Hopefully this is the start of a new leaf, turned over. Or something like that to keep me posting here on my personal blog.
It's been hard to find time to keep up with all I've started on the internet. Bit off more than I can chew, for sure, but I wanted to communicate my thoughts that may, or may not, help others in their fishing endeavors - or life endeavors, whichever comes closer.
I write fishing reports for my lake, Lake Taneycomo, about every 2 weeks. I'd love to write every week and really should try but it's hard to come up with the same lingo, the same techniques every week seeing conditions and trout fishing doesn't change much week to week.
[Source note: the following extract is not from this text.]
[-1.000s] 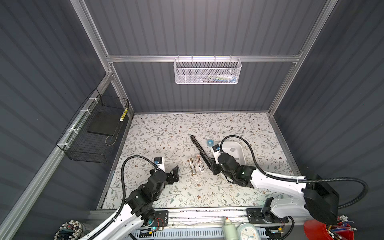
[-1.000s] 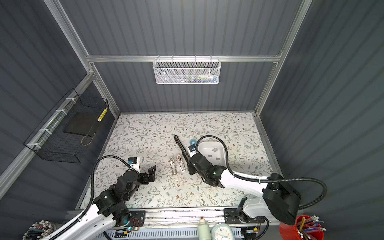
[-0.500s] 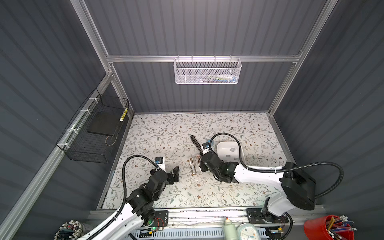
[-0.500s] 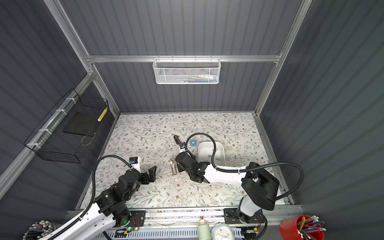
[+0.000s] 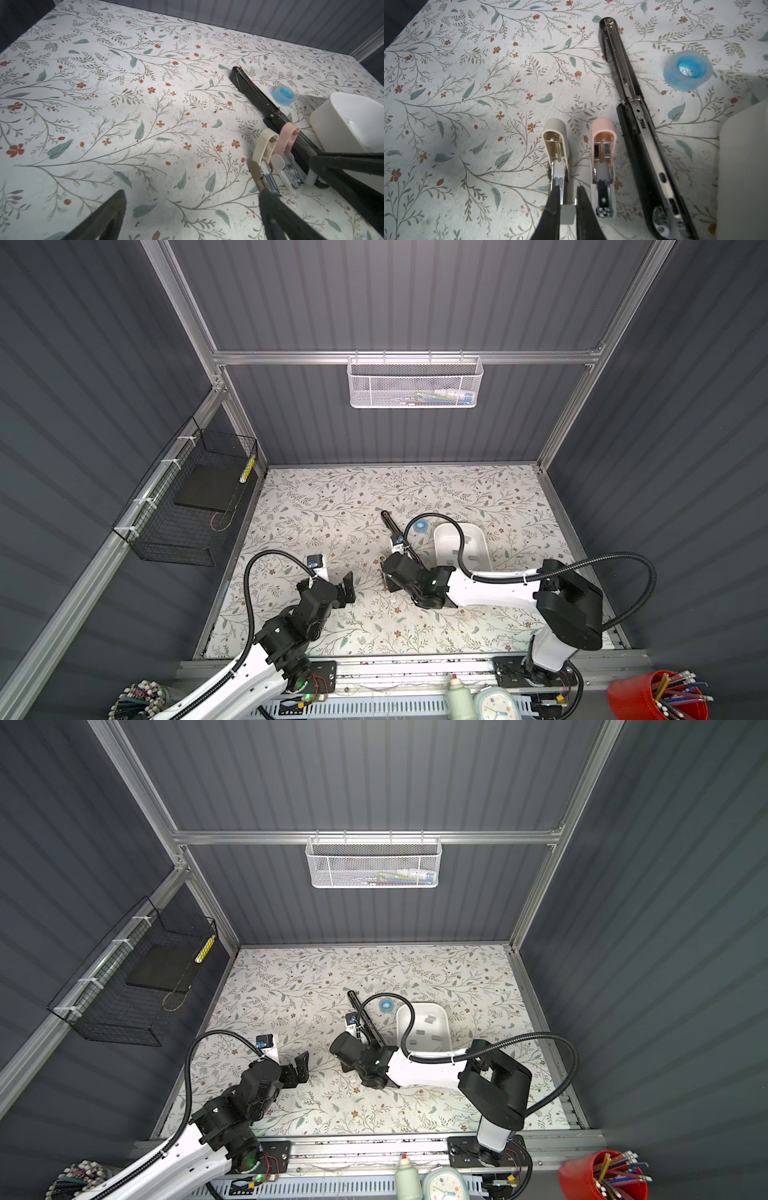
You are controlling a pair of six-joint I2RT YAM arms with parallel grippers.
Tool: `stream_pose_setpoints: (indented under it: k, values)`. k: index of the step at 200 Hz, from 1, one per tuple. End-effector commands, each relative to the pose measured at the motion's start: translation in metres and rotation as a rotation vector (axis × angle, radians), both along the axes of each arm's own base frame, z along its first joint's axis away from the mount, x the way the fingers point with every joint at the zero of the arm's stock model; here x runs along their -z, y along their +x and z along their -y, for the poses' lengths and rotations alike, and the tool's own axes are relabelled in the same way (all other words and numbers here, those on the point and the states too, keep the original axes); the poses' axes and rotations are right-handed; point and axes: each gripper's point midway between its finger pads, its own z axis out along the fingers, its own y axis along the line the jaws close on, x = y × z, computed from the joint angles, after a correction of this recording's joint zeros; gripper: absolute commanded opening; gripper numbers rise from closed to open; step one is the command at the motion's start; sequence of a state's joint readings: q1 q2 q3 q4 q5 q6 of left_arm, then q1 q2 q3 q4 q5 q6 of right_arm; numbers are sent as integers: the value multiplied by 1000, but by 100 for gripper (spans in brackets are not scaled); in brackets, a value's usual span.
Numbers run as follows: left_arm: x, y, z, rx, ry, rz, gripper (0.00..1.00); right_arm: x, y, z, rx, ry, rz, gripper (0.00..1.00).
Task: Load the staples into the stapler
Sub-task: 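Move the held strip with the right gripper over the cream stapler's open channel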
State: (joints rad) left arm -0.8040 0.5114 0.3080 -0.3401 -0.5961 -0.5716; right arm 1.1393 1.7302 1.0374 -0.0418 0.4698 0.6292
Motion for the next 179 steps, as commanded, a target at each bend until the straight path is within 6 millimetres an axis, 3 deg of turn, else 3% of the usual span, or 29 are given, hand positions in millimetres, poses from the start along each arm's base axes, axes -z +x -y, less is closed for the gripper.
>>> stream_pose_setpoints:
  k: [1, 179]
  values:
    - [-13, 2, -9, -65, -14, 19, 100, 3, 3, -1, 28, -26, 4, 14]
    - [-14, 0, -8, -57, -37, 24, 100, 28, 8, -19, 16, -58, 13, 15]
I try to get out and fish all I can but some weeks it's tough. Then when I get out the fishing stinks and I like to get good fish pics and videos to share.
I just hope it helps and I'm not too boring in my reporting.
I do, though, through the week see small changes at times. Like this weekend, it seemed like everyone was bringing in their limits of trout, all rainbows, but the size of rainbows caught my eye.
I guess MDC stocked some bigger-than-normal trout last week because some of the rainbows we were seeing were well over 13 to 14 inches.
You can tell a freshly stocked rainbows from a rainbow that's been in the lake a few weeks or more. The stockers are pretty uniformed, lots of spots, and have an overall purplish tint. And you'll know they're fresh out of the hatchery if you clean one--their meat will be white compared to an older rainbow's meat being a pinkish orange.
We've been fighting a barrage of "silver bullets" lately. These are rainbows stocked from our federal hatchery located in Neosho, Missouri. They stock a couple hundred thousand every year and a lot of them come in the winter months. They're smaller, and silver, thus the "silver bullet" label. They fight good and if they survive being caught and kept, they make excellent fighters when they get bigger.
So there you have it. Anglers will enjoy bigger rainbows for a while here on Taneycomo, at least till they're all caught out.